In his dying breaths, the cruel samurai bad-mouths Otane, saying that it was her idea to set a trap for Ichi and claim the bounty on his head, trying to besmirch Ichi’s memory of her forever. Are his words truth or lies? With both parties dead, we will never know, but the sentimental Zatoichi is buying none of it. “Otane was a beautiful person!”, he shouts at his opponent’s corpse before walking away.
After this exceptionally grim yet fiendishly gripping finale, ‘Zatoichi The Fugitive’ ends, rather incongruously, with a cheesy, upbeat closing scene that sees our hero bidding farewell to the survivors of the conflict, placing Onobu’s hand in Sakichi’s and wishing the couple a happy future (the young boss’s craven treachery apparently already forgotten), before he makes his usual exit, this time laughing heartily, and even performing a merry folk dance as he skips off happily down the road.

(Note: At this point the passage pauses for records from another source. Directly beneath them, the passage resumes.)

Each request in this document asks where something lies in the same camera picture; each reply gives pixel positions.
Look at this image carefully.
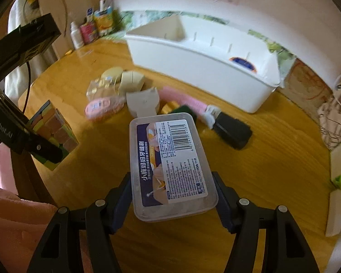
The brown cardboard box with drawings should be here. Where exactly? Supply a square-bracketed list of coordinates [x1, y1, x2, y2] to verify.
[284, 58, 333, 111]

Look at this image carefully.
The clear plastic packet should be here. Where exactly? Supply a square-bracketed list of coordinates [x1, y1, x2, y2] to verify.
[86, 78, 124, 103]

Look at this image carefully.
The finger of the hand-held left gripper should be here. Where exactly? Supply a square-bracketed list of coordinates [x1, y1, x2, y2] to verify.
[24, 132, 63, 164]

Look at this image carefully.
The white cat-shaped holder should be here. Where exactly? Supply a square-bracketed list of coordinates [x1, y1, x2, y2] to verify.
[126, 88, 160, 118]

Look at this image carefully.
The white plastic storage bin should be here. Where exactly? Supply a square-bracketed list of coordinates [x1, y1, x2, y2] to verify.
[123, 15, 281, 114]

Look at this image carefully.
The white and blue bottle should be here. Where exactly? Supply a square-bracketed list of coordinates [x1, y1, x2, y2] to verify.
[99, 0, 115, 13]

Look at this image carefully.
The white curtain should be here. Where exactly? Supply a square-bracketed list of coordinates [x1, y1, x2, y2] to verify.
[4, 0, 71, 103]

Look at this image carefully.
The black charger plug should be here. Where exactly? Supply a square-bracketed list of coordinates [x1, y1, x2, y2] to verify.
[213, 112, 253, 150]

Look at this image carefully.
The dark green block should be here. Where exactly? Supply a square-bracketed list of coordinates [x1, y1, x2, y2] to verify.
[170, 105, 198, 124]

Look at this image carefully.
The cream round case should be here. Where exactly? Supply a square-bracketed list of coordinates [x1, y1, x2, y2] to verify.
[101, 66, 123, 81]

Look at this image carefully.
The white plastic clip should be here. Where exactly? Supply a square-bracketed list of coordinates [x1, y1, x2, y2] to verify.
[205, 105, 223, 129]

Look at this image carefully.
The white foam block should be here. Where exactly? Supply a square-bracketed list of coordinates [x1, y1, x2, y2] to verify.
[325, 190, 341, 237]

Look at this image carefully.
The clear plastic box with label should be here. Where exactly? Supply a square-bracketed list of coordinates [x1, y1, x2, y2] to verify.
[129, 113, 219, 222]

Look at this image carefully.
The patterned fabric bag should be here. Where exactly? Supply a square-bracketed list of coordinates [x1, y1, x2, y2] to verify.
[318, 67, 341, 148]

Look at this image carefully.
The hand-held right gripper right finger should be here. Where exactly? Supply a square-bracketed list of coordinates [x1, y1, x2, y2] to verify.
[212, 171, 320, 273]

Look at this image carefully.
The colourful puzzle cube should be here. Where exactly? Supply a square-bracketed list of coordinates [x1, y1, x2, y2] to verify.
[27, 100, 79, 172]

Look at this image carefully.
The pink cloth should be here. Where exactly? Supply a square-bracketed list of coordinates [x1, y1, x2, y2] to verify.
[0, 189, 88, 273]

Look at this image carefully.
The pink container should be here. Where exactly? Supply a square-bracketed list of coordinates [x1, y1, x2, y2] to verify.
[80, 23, 98, 44]

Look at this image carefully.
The black cable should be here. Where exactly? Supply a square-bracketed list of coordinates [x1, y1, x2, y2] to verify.
[22, 58, 32, 114]

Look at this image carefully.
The pink oval case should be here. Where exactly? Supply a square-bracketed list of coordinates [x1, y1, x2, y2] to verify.
[85, 96, 125, 121]

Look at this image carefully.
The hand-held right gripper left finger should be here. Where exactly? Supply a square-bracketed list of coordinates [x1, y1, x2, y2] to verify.
[27, 172, 134, 273]

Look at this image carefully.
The small yellow object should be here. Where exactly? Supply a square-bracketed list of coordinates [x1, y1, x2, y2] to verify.
[160, 101, 178, 115]

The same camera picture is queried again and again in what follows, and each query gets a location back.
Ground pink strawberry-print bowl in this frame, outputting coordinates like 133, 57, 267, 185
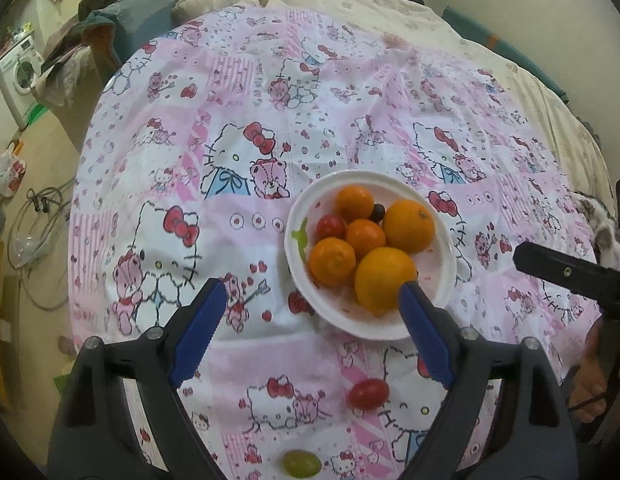
285, 170, 457, 342

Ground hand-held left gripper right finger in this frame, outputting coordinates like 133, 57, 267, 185
397, 281, 576, 480

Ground coiled hose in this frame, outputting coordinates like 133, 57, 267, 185
10, 187, 74, 311

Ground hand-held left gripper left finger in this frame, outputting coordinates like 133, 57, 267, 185
47, 278, 229, 480

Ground person's right hand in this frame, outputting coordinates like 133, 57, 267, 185
570, 317, 609, 425

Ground white and red plastic bag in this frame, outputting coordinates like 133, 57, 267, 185
0, 142, 28, 197

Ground pile of clothes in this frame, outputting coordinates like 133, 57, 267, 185
32, 0, 215, 106

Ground clear plastic basin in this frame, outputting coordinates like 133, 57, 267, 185
8, 220, 55, 268

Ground pink cartoon printed blanket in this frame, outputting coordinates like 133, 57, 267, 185
67, 5, 603, 480

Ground teal mat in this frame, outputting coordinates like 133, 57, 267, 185
442, 5, 598, 146

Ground grey plush fabric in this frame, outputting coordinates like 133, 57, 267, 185
572, 192, 620, 267

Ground white washing machine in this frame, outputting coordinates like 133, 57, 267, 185
0, 32, 45, 128

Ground large orange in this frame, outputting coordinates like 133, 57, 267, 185
382, 200, 435, 254
354, 246, 419, 316

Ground red cherry tomato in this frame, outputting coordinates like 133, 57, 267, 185
316, 214, 347, 241
347, 379, 391, 411

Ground green grape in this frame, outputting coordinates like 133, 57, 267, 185
282, 450, 321, 479

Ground small mandarin orange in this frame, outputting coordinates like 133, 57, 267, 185
335, 185, 375, 223
309, 237, 357, 287
346, 219, 387, 260

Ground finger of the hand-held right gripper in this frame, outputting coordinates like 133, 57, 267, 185
513, 241, 616, 307

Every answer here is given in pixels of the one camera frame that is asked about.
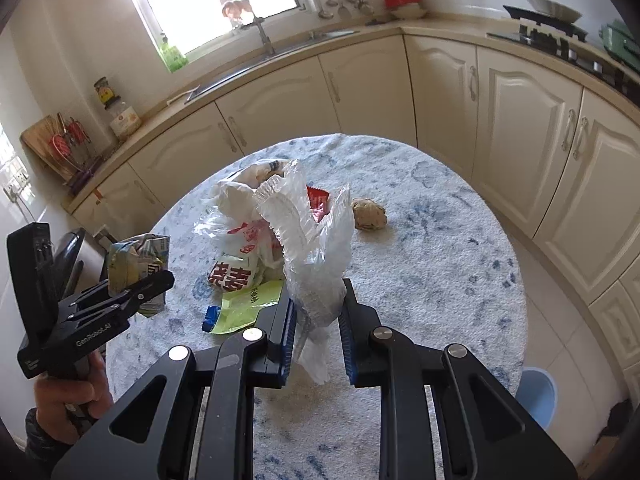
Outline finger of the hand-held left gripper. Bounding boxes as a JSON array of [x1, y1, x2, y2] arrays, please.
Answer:
[[59, 280, 112, 312], [64, 269, 177, 323]]

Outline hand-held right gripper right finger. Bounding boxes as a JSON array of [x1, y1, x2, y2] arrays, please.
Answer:
[[336, 277, 578, 480]]

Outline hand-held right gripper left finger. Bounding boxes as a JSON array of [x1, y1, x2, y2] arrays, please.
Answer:
[[50, 295, 301, 480]]

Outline green drink carton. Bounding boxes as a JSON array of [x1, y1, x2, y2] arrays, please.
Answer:
[[106, 234, 171, 318]]

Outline white bag with red print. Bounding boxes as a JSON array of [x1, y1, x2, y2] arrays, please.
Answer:
[[194, 210, 290, 295]]

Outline clear plastic bag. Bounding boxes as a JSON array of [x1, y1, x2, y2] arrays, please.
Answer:
[[252, 159, 353, 386]]

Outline white tissue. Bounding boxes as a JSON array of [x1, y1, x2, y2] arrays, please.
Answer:
[[206, 180, 262, 222]]

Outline light blue waste bin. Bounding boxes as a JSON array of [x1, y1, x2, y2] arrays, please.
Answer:
[[515, 367, 558, 431]]

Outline person's left hand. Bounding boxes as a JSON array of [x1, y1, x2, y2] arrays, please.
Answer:
[[32, 350, 115, 446]]

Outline dark grey appliance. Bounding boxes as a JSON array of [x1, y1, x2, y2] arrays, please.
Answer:
[[50, 227, 108, 306]]

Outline yellow-green wrapper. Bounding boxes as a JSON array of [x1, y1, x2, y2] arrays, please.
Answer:
[[209, 280, 286, 336]]

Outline small blue wrapper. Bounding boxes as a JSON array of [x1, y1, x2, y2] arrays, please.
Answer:
[[201, 305, 224, 332]]

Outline dark utensil rack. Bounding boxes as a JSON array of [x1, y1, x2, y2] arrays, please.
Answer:
[[65, 155, 108, 196]]

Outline blue white patterned tablecloth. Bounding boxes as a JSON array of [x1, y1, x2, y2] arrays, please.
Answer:
[[102, 132, 528, 480]]

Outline wooden cutting board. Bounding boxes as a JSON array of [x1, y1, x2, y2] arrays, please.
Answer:
[[20, 115, 76, 181]]

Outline crumpled brown paper ball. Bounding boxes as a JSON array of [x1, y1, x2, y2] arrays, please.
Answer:
[[351, 197, 388, 232]]

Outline red snack wrapper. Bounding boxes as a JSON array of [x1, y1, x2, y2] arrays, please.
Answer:
[[306, 185, 331, 223]]

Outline red kitchen utensils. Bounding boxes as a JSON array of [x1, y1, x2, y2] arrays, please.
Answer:
[[47, 112, 93, 171]]

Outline clear wrapper with blue print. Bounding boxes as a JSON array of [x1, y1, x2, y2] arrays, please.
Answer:
[[227, 159, 292, 186]]

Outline clear jar orange label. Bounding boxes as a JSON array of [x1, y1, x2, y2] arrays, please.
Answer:
[[109, 100, 142, 142]]

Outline dark lidded jar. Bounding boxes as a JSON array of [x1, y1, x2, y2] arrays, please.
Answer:
[[93, 76, 115, 110]]

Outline green dish soap bottle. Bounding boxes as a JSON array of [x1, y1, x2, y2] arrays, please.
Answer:
[[159, 34, 190, 72]]

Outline steel kitchen sink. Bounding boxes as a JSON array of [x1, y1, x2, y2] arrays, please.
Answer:
[[185, 30, 361, 103]]

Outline metal faucet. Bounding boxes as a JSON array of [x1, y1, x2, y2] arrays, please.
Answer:
[[250, 16, 277, 57]]

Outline brown cardboard box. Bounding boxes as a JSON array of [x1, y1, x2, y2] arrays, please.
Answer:
[[585, 435, 626, 466]]

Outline row of cream cabinet doors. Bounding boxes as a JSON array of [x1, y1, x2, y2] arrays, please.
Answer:
[[65, 35, 640, 401]]

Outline black cloth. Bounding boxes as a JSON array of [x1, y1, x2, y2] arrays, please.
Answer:
[[607, 400, 637, 436]]

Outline brown fuzzy object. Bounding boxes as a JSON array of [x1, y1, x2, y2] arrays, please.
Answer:
[[222, 0, 256, 23]]

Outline kitchen window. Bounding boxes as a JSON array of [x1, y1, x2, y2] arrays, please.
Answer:
[[117, 0, 311, 58]]

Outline red lidded white container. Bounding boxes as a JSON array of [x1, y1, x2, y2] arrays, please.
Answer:
[[384, 0, 428, 21]]

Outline black gas stove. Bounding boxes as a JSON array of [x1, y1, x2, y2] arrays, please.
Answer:
[[487, 5, 640, 92]]

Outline metal wok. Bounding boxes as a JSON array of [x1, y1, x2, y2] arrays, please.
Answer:
[[522, 0, 583, 23]]

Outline green cooking pot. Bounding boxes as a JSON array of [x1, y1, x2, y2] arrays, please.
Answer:
[[600, 20, 640, 73]]

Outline white wall socket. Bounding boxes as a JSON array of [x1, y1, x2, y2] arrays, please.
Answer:
[[2, 157, 33, 203]]

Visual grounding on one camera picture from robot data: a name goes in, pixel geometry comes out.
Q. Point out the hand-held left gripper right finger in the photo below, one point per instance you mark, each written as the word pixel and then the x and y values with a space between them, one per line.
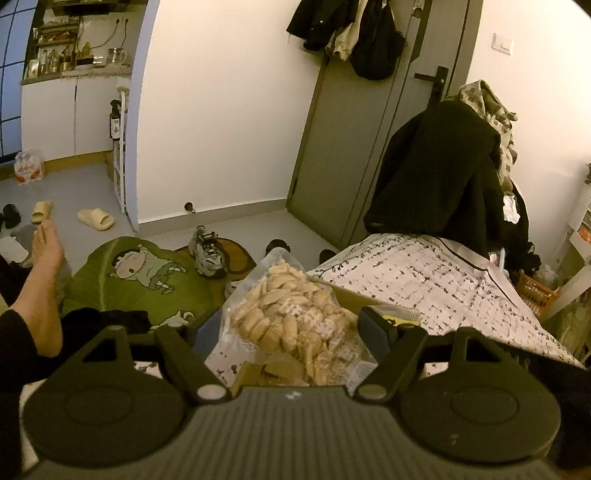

A strange ending, but perhaps one reflecting the fact that, in spite of the cruel and unnecessary death of a woman he loved and his ensuing instigation of a crazed massacre, this film has seen our hero relatively unscathed by the kind of emotional apocalypse that the scriptwriters put him through in previous instalments. Well, either that or he’s just getting used to it I suppose. Whatever the case, he was actually allowed a surprisingly long time to catch his breath before ‘Zatoichi on the Road’ hit cinemas over a year later, in October 1964.